How to complete this task
Whenever a line in the material below contains "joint", copy that line.
(Data block)
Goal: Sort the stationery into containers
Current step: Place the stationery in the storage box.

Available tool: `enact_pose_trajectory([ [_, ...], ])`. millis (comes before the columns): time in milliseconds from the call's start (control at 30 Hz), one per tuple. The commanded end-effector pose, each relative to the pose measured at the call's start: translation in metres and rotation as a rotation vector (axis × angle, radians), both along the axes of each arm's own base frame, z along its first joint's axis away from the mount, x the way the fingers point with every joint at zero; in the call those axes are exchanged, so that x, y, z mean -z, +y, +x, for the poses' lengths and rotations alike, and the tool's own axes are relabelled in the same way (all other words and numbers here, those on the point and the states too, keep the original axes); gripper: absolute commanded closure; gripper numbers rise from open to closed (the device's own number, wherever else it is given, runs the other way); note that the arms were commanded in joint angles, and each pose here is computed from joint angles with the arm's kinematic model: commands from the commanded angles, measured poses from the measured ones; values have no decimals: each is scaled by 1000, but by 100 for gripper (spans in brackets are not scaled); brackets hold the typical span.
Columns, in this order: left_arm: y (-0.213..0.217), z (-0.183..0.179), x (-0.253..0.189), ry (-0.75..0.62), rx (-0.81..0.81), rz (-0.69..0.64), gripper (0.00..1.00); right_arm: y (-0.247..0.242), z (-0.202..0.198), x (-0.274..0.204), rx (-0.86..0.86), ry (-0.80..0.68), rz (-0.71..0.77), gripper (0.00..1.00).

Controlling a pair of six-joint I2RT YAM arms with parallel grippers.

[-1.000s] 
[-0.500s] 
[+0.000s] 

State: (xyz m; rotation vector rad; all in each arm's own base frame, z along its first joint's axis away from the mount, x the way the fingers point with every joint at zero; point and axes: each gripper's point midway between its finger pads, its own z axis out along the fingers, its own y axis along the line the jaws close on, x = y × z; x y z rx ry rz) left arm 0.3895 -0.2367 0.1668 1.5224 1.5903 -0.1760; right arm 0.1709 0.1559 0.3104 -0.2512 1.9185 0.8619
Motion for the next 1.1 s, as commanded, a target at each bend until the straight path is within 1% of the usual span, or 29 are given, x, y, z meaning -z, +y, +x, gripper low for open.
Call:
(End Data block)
Answer for this exercise
Available tool: `enact_pose_trajectory([ [_, ...], ])`. millis (comes before the columns): time in milliseconds from the call's start (control at 30 Hz), one per tuple. The commanded end-effector pose, each relative to the pose measured at the call's start: translation in metres and rotation as a rotation vector (axis × angle, radians), both along the axes of each arm's own base frame, z along its first joint's axis away from the mount, x the way the fingers point with every joint at zero; in the call those axes are exchanged, so that x, y, z mean -z, +y, +x, for the poses' lengths and rotations alike, and the tool's own axes are relabelled in the same way (all other words and numbers here, those on the point and the states too, keep the original axes); gripper: absolute commanded closure; gripper numbers rise from open to closed (the device's own number, wherever else it is given, runs the other way); note that the arms were commanded in joint angles, and each pose here is computed from joint angles with the arm's kinematic model: commands from the commanded angles, measured poses from the measured ones; values have no decimals: each is scaled by 1000, but by 100 for gripper (spans in brackets are not scaled); brackets hold the typical span.
Controlling a pair of six-joint I2RT YAM arms with parallel grippers.
State: (xyz m; rotation vector rad; all in each arm's own base frame, z along its first joint's axis away from the mount, x the way the fingers point with every joint at zero; point and axes: each gripper's point midway between its finger pads, its own z axis out along the fingers, its own y axis along the line the jaws close on, x = y × z; x y z rx ry rz) left arm 0.3895 -0.2367 0.1668 1.5224 1.5903 -0.1760; right arm 0.1709 0.1559 0.3104 -0.2512 1.9185 0.8619

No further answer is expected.